I bouht X9102P for 1kohm and when I measure gives me 10k... we are all wrong or there is a catch?
Clear explaination and interesting, but I'm not the type that wants to go throught the mental gymnastics with a mislabled part to get some use out to this. For now I'll stick with an analogue pot.
I am wondering if the cheap eBay parts are cheap because they were mis- labelled much like discounted clothing that has imperfections. One practical use for a digital pot might be having the ability for software to control a current limit for a motor without any hardware Bill of materials change required.
I think putting a fixed 11 K resistor in parallel with the 100 K pot will give approximately the equivalent of a 10 K pot. I think I am going to try that.
Cool. Glad you demonstrated this. Am wondering now if there is a clever way to control it with a rotary encoder sans MCU / function generator.

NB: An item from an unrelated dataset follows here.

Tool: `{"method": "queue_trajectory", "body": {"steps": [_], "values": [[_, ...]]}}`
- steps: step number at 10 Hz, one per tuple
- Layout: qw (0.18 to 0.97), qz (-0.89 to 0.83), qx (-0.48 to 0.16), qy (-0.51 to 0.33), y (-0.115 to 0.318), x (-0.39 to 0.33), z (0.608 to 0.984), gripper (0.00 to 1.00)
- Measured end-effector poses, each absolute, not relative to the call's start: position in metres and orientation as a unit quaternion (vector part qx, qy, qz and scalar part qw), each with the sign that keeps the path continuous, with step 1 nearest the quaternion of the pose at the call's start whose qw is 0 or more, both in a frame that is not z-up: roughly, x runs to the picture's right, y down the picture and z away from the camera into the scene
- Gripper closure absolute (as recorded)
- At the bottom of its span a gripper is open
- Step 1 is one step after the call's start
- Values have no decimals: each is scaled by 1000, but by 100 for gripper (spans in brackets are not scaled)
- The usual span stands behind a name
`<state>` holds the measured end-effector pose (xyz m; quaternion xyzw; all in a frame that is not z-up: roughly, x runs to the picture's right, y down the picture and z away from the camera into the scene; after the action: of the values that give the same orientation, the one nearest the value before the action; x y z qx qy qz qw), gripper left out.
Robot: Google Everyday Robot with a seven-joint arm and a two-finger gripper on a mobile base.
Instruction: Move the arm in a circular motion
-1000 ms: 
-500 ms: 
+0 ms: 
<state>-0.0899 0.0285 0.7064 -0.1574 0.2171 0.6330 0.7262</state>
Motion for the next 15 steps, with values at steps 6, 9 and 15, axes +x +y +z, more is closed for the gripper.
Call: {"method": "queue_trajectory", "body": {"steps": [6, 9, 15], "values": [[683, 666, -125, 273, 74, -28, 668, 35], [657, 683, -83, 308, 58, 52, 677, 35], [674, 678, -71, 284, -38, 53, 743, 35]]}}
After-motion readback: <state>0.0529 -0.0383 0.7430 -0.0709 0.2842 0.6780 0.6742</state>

I think I am going to put that on the brainstorm whiteboard as something to think about. I can see the value in using the analogue knob to control the digital pot in some applications for example combining software and analogue override so we can actually do both at the same time. Thanks for the idea!

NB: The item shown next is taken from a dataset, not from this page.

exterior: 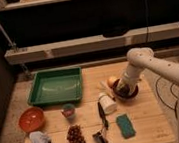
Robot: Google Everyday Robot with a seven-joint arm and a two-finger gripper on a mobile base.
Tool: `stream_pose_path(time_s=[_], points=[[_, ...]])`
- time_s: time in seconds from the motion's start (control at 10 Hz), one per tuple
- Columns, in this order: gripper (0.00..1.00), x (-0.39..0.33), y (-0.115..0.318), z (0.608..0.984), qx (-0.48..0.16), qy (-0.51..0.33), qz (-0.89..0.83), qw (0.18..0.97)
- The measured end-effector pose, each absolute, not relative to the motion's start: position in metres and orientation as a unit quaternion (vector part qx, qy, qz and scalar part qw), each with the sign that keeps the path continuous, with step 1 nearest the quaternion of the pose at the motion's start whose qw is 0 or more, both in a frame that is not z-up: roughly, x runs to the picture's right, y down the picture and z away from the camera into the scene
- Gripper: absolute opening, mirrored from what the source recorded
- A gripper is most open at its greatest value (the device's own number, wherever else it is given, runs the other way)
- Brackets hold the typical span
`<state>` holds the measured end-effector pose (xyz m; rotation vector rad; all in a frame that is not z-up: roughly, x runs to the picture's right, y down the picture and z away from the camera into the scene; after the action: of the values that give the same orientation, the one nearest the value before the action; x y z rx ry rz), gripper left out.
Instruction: Wipe red bowl with eraser
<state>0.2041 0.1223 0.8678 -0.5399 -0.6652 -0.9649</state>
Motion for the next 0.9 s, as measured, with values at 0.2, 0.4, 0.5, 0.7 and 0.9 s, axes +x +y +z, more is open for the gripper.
stream_pose_path(time_s=[0.2,0.4,0.5,0.7,0.9], points=[[0.13,0.206,0.128,0.872,-0.262,-0.326,-0.444,0.793],[0.0,0.206,0.126,0.873,-0.265,-0.321,-0.443,0.794],[0.0,0.207,0.121,0.87,-0.262,-0.305,-0.447,0.799],[0.0,0.205,0.104,0.853,-0.253,-0.28,-0.455,0.807],[0.0,0.194,0.073,0.816,-0.236,-0.252,-0.477,0.809]])
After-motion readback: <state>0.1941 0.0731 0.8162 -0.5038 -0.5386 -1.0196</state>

Have just finished building a project that drives crystals of arbitrary/unknown value: www.learnabout-electronics.org/Digital/images/clock-7404-xtal.gif
With the 1k resistors, as shown, it drives low megahertz crystals. If I put in 1M resistors, it drives my 32khz watch crystals. My thing currently has 3 resistor arrays, all manually jumpered ... now if I had some of those Digital Potentiometers, could probably get an MCU to tell me exactly what resistance drives the crystal at optimal amplitude and stability, and make short work of it.

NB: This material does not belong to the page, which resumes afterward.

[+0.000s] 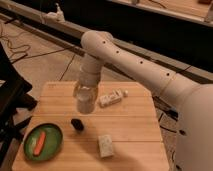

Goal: Place the ceramic cup over the eraser

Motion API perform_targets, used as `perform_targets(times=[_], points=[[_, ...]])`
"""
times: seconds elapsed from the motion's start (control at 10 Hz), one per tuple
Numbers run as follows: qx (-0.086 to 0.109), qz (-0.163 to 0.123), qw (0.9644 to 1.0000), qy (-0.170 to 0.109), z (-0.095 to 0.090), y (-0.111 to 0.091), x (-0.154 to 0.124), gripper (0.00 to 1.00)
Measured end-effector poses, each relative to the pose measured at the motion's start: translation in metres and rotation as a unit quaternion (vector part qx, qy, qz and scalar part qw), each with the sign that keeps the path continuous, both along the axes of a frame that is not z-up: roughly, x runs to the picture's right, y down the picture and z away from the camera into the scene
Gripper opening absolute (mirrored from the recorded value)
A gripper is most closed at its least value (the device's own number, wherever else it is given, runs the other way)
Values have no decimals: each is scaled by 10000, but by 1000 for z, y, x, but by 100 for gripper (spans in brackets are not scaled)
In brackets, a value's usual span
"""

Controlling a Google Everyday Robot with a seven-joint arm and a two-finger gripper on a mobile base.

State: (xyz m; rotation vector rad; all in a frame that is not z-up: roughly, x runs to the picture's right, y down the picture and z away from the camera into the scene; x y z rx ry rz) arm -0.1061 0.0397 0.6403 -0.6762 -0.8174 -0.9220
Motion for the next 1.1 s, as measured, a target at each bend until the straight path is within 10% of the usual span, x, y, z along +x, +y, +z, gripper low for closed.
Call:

These pots should work for that since they seem to act like true resistors. Some digital pots force you to use VCC or ground or both across the virtual resistor so you’re not as free to use other devices.
I have a pile of spare Crystal resonators laying around that I will eventually experiment with. Including using them with inverters. So many projects to get around to ... I was working on something earlier today that wasn’t going well so I decided to destroy some LEDs instead.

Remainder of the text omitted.